The CLARITY Act picked up fresh Senate traction over the weekend with Bitcoin trading above $62,000, partly on that momentum.
And DeFi just closed the most exploited quarter on record, explaining exactly why retail sentiment is where it is.
Understanding all three puts you ahead of the headline noise.

Corporates
Strategy Sells 3,588 Bitcoin as Treasury Playbook Shifts

Strategy sold 3,588 Bitcoin last week for about $216 million, cutting its holdings to 843,775 BTC.
The sale was not framed as an exit. Strategy said the proceeds will fund preferred-stock distributions and replenish the part of its U.S. dollar reserve used for those payments. That reserve stood at $2.55 billion.
Bitcoin Becomes the Funding Valve
Strategy built its reputation on Bitcoin accumulation.
Now the balance sheet is doing something more complicated.

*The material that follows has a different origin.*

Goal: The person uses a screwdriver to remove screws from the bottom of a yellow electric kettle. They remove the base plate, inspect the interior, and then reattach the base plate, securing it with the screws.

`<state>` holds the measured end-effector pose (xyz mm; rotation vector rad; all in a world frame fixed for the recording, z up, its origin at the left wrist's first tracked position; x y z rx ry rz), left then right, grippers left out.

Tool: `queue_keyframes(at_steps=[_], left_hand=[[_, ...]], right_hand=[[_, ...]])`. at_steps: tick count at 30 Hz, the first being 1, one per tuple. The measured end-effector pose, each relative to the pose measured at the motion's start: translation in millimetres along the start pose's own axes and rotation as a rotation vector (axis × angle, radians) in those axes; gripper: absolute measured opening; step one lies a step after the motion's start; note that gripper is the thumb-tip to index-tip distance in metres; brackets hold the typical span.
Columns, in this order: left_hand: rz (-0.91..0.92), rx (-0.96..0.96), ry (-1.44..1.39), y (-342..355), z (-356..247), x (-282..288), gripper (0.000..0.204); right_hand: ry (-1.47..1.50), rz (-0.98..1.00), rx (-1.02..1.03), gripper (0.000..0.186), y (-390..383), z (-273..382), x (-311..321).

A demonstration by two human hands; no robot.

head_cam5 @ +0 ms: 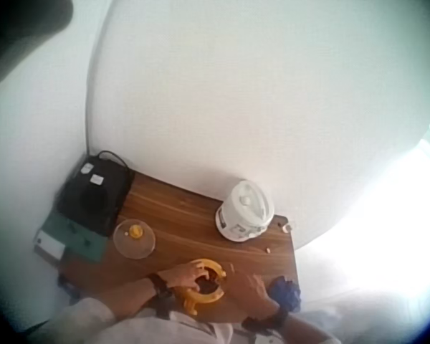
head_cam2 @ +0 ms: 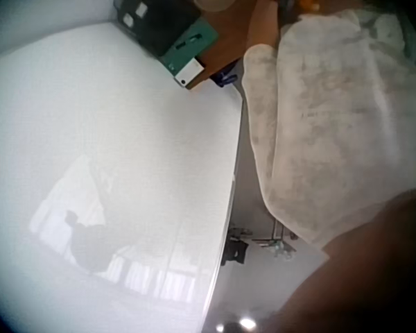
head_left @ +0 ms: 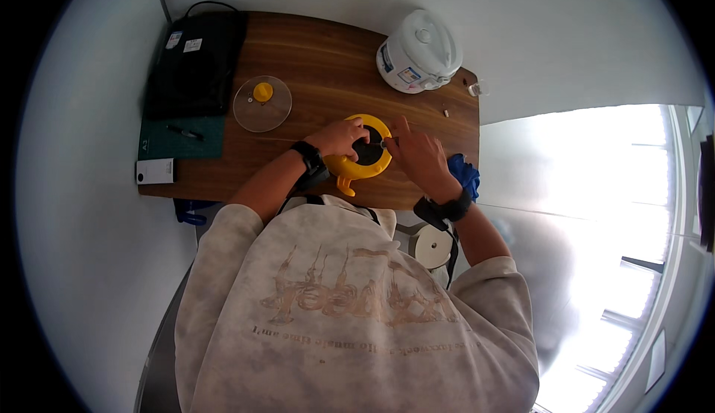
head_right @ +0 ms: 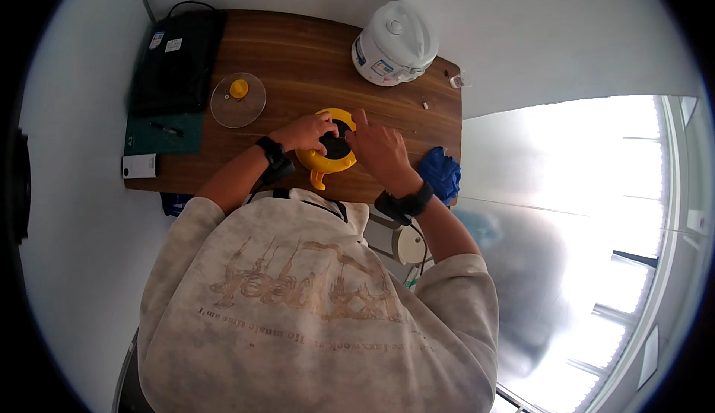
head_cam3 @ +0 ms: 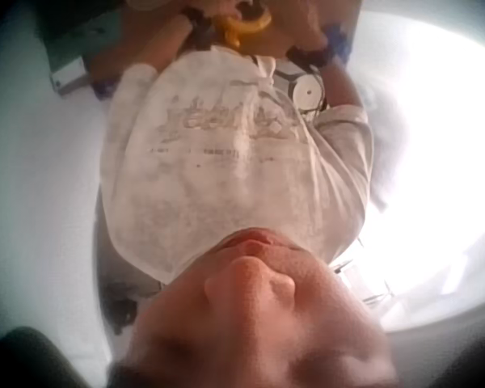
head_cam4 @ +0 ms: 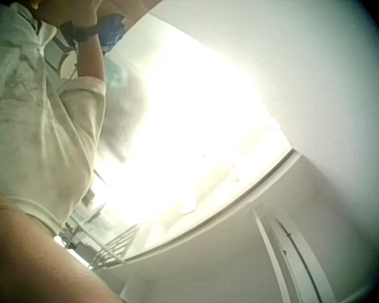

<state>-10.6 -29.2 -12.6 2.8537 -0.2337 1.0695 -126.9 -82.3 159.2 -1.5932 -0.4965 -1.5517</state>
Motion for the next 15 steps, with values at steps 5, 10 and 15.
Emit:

Bitcoin is not just the asset being collected; it is also becoming a tool to support preferred-stock payments and reserve management.
The company still holds a mountain of BTC, acquired for about $63.69 billion at an average price of $75,476 per coin.

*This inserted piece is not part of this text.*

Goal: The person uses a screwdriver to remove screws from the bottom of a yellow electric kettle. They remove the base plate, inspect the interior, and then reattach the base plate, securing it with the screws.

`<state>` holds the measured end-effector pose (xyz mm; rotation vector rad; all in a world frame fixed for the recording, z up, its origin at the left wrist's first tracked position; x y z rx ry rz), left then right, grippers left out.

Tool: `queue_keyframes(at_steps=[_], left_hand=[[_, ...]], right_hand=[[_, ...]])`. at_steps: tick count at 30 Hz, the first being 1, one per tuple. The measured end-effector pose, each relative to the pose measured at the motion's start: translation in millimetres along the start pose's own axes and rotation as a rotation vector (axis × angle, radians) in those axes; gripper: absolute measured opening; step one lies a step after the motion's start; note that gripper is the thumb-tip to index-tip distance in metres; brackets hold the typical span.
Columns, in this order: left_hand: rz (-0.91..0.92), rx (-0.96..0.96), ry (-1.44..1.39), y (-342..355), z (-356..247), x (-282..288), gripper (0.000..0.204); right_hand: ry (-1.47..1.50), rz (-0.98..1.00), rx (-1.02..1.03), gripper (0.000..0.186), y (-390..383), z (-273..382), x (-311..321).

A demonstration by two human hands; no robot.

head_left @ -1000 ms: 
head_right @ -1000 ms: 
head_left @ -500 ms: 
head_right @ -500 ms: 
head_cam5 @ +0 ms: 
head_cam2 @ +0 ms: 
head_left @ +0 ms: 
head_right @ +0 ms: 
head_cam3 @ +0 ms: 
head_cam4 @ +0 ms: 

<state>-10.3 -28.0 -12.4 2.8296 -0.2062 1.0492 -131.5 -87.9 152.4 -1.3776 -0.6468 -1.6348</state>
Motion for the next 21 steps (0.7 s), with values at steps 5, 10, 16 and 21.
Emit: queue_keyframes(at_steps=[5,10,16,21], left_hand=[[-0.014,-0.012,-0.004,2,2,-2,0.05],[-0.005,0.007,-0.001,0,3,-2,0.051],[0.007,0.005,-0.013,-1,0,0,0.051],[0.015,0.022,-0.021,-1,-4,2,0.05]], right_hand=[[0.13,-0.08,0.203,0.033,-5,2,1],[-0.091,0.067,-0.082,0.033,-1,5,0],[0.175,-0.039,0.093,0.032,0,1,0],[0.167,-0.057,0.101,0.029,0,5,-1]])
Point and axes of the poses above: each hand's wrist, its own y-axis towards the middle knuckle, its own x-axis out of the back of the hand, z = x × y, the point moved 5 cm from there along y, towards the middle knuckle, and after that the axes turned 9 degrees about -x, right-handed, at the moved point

Accumulation Gets a Two-Way Door
The size of the sale matters because Strategy only sold 32 BTC about one month ago.
This time, the sale was more than 100 times larger. It also came after the company laid out a BTC Monetization Program with $1.25 billion of capacity still available.

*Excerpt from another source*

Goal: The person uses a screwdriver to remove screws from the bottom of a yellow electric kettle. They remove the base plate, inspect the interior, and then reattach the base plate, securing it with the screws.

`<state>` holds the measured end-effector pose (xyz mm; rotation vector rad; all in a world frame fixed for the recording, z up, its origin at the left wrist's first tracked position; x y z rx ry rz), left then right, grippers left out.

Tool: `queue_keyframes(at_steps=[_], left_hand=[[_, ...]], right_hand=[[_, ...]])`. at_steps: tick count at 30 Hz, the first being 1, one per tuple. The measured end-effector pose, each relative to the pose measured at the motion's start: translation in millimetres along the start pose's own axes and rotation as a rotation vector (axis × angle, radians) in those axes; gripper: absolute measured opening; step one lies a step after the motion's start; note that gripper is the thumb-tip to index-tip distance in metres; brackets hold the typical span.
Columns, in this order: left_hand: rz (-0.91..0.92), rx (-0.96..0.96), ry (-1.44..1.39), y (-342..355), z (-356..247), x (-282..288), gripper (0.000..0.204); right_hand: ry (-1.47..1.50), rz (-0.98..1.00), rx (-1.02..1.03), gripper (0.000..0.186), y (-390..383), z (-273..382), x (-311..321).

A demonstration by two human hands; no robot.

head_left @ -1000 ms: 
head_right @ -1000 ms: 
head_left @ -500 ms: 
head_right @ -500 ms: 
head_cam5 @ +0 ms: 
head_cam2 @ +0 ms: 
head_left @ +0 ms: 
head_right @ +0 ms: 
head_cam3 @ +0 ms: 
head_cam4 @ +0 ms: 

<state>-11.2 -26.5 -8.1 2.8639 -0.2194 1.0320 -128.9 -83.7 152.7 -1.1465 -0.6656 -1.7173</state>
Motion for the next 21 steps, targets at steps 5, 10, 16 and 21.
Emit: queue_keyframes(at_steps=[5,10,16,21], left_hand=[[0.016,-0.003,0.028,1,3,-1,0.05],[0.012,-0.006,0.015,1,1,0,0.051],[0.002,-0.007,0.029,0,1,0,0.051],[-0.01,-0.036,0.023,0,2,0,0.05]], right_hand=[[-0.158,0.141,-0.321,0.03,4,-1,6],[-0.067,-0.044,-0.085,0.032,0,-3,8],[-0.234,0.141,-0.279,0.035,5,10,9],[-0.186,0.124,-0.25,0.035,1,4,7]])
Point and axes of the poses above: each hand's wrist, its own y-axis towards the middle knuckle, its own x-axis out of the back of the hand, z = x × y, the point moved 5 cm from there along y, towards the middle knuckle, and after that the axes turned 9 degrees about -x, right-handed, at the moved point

That does not mean Strategy has turned bearish on Bitcoin. It means the treasury model now has a sell-side lever investors can no longer ignore.
Take: For you, the important shift is not that Strategy sold Bitcoin; it is that Bitcoin now sits inside the company’s funding machine.
If preferred distributions and dollar reserves continue to drive sales, the market may start treating Strategy as both a major Bitcoin holder and a recurring source of supply.

Regulation
Ripple Gets Full MiCA License for 30 European Markets

Ripple received full MiCA Crypto-Asset Service Provider authorization from Luxembourg, clearing it to offer regulated cryptoasset services across the European Economic Area.
The license upgrades Ripple’s preliminary approval from June and gives the company access across all 30 EEA countries through Europe’s passporting framework.
That timing matters. MiCA is now fully in force, and crypto firms without authorization have to stop operating in the region.
Europe Creates a New Divide
MiCA is turning Europe into a permissions market. Ripple now sits on the approved side of that line, while many crypto firms are still trying to catch up.
The difference is not branding. It is whether a company can legally serve banks, businesses, and payment clients across the bloc.
Ripple already had an Electronic Money Institution license from Luxembourg earlier this year, giving it another regulated payments layer in Europe.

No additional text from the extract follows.